The Stick is designed in every detail for all possible tunings, and is a "blank slate" in that regard, but if I were making a lot of Sticks with interchanged bass and melody sides, I'd advocate a double neck model and get zero cross-talk in the process.

With the standard family of Stick tunings, each hand hovers over the near string group and engages the far side, but measured from the thumb, the far side is just the right distance for a lot of players, even on a wider board. The bonus is, each hand also has immediate access to the nearest string group, enabling each hand to more readily play on all ten or twelve strings.

Two boards on one board - the permutations are endless, as Steve often likes to point out in various colorful ways. For example, play a LH bass note with a RH three-note chord on the lower melody strings. While holding the bass note, add the left pinky on the first string at a modally related position. Now add the right thumb on one of the bass strings in the higher register.

Now you've got a complex chord. At this point you could spot several other good notes with your left pinky and right thumb. Then start arpeggiating the RH chord. Then start juggling a few more balls into the mix. Do it as fast as you can, like a banjo picker. Slow it down to an ethereal background.

The greatest reward may be in shifting RH chords with corresponding added notes from the conceptual sixth finger on each hand. (We are a breed of mutants.) You are now juggling several sets of balls as you move through chord progressions.

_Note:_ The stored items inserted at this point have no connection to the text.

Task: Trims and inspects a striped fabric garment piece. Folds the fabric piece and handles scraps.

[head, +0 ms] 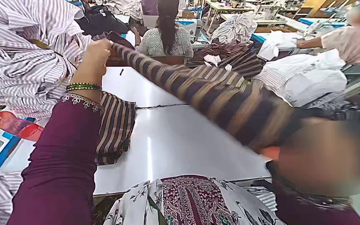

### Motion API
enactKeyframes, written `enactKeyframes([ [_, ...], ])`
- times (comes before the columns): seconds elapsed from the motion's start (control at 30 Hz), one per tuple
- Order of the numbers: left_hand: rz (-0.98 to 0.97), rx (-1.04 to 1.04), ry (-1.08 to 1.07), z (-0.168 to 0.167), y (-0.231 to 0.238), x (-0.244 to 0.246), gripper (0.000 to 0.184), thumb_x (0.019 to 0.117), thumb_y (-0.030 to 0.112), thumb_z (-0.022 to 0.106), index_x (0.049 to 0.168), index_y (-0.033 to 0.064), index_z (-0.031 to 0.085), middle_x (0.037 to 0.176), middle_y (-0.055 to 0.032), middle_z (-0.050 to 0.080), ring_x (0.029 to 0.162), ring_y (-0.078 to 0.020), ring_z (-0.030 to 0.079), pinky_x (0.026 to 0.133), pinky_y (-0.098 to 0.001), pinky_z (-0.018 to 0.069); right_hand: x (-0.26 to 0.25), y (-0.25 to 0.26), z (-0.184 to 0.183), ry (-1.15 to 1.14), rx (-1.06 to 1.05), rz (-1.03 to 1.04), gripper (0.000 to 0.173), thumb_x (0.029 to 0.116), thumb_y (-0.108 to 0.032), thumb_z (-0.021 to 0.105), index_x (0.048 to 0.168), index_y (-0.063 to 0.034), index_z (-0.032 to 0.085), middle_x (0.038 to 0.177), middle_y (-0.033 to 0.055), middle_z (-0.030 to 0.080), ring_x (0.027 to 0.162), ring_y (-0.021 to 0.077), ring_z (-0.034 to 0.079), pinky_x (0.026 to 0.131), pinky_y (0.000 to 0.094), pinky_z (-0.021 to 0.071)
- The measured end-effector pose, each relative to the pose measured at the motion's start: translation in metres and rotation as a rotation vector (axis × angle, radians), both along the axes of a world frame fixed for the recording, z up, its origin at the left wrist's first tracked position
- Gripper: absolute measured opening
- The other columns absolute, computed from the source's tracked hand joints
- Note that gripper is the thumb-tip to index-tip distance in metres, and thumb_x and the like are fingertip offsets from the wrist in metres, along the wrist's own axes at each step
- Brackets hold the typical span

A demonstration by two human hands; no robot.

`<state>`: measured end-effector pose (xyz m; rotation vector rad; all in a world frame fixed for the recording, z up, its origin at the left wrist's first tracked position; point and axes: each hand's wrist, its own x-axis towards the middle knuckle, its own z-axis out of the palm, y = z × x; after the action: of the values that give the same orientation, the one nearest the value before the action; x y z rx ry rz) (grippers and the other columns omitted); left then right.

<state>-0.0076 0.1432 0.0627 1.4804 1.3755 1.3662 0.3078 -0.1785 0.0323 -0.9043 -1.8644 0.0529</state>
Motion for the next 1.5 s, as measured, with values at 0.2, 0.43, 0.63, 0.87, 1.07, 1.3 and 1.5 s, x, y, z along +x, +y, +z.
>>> enactKeyframes([
  [0.2, -0.156, -0.147, 0.378, -0.114, 0.017, 0.019, 0.043, 0.1075, 0.016, 0.049, 0.144, -0.0060, 0.048, 0.143, -0.0296, 0.052, 0.135, -0.0417, 0.050, 0.111, -0.0599, 0.0371, -0.104, 0.068, -0.102, -0.563, -0.936, 0.651, 0.038, 0.1081, -0.023, 0.050, 0.108, 0.0066, 0.073, 0.094, 0.0242, 0.072, 0.093, 0.0385, 0.070, 0.085, 0.0582, 0.0514],
  [0.43, -0.601, -0.195, 1.056, -0.211, -0.086, 0.082, 0.083, 0.0987, 0.056, 0.059, 0.160, 0.0061, 0.033, 0.169, -0.0242, 0.014, 0.157, -0.0471, 0.005, 0.117, -0.0767, 0.0028, -0.058, 0.091, -0.128, -0.324, -1.049, 0.211, 0.034, 0.1006, -0.027, 0.064, 0.115, 0.0028, 0.072, 0.103, 0.0209, 0.069, 0.095, 0.0310, 0.064, 0.091, 0.0473, 0.0503],
  [0.63, -0.968, 0.026, 1.014, -0.238, -0.176, 0.075, 0.094, 0.0922, 0.062, 0.062, 0.160, 0.0039, 0.032, 0.169, -0.0210, 0.020, 0.157, -0.0441, 0.011, 0.118, -0.0739, 0.0054, 0.015, 0.104, -0.171, -0.006, -1.166, -0.238, 0.025, 0.0983, -0.016, 0.061, 0.114, 0.0020, 0.068, 0.092, 0.0087, 0.061, 0.078, 0.0135, 0.053, 0.076, 0.0328, 0.0457],
  [0.87, -0.968, 0.066, 0.917, -0.228, -0.162, 0.083, 0.084, 0.0973, 0.044, 0.065, 0.156, -0.0061, 0.033, 0.164, -0.0251, 0.030, 0.154, -0.0445, 0.022, 0.122, -0.0644, 0.0155, 0.028, 0.094, -0.201, -0.010, -0.746, -0.247, 0.023, 0.0877, -0.003, 0.053, 0.092, 0.0030, 0.075, 0.097, 0.0188, 0.070, 0.097, 0.0255, 0.065, 0.086, 0.0389, 0.0506],
  [1.07, -0.854, 0.159, 0.976, -0.251, -0.168, 0.091, 0.094, 0.0959, 0.066, 0.050, 0.154, -0.0076, 0.036, 0.163, -0.0246, 0.033, 0.153, -0.0426, 0.027, 0.122, -0.0617, 0.0193, 0.022, 0.103, -0.199, -0.209, -0.843, -0.233, 0.028, 0.0955, -0.008, 0.057, 0.115, 0.0003, 0.075, 0.116, 0.0244, 0.068, 0.107, 0.0365, 0.066, 0.094, 0.0509, 0.0516],
  [1.3, -0.713, 0.219, 0.848, -0.260, -0.170, 0.087, 0.105, 0.0907, 0.068, 0.055, 0.153, -0.0131, 0.032, 0.160, -0.0310, 0.034, 0.150, -0.0461, 0.033, 0.120, -0.0599, 0.0274, 0.016, 0.109, -0.200, -0.328, -0.825, -0.255, 0.030, 0.1025, -0.014, 0.052, 0.118, 0.0001, 0.074, 0.113, 0.0244, 0.068, 0.101, 0.0393, 0.068, 0.085, 0.0548, 0.0542],
  [1.5, -0.691, 0.161, 0.926, -0.255, -0.172, 0.088, 0.113, 0.0879, 0.072, 0.055, 0.155, -0.0146, 0.026, 0.164, -0.0310, 0.025, 0.153, -0.0455, 0.025, 0.122, -0.0604, 0.0200, 0.012, 0.109, -0.200, -0.361, -0.818, -0.322, 0.029, 0.1035, -0.009, 0.047, 0.112, 0.0072, 0.070, 0.113, 0.0262, 0.065, 0.098, 0.0414, 0.068, 0.083, 0.0538, 0.0553],
])
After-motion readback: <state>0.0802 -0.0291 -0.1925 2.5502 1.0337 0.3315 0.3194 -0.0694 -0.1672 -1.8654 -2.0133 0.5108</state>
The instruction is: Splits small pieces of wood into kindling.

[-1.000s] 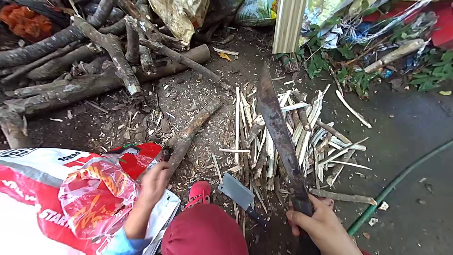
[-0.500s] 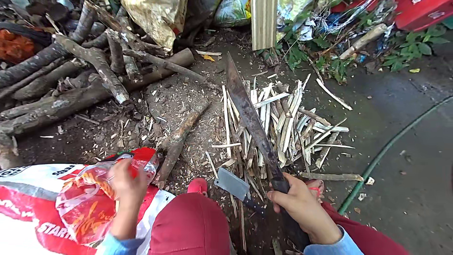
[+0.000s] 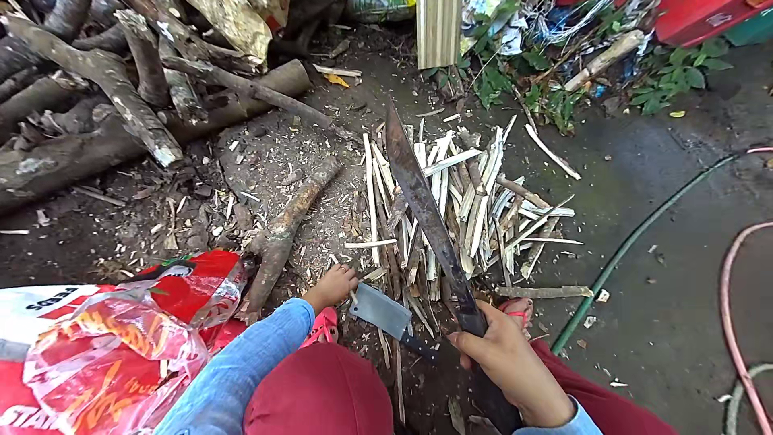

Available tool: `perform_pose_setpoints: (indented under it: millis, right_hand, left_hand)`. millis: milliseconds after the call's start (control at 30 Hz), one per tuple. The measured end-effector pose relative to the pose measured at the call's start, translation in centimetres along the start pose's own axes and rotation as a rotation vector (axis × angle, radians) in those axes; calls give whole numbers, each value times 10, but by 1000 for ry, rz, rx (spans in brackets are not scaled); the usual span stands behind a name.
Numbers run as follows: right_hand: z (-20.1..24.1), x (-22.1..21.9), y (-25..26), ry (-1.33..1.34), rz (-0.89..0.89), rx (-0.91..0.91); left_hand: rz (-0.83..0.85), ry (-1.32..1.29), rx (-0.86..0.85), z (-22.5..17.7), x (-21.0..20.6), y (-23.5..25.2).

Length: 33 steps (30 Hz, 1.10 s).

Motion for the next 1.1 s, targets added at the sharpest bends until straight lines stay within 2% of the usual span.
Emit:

There are six elements for live improvised composition here, as in my "Shifting Elements" recording of the mid '80s. Any one of these elements can become thematic, that is, can carry the lead melodic movement. Especially powerful here is to place that lead line on the lower bass strings - a meaningful and elaborate bass solo with accompaniment.

Each hand crossing over the board leads to harmonic and rhythmic permutations not available on a double neck instrument and not so easily executed on Stick tunings with reversed string groups.

A big "however" clause, however. Never underestimate what an artist can create with any set of tools.

Best, Emmett.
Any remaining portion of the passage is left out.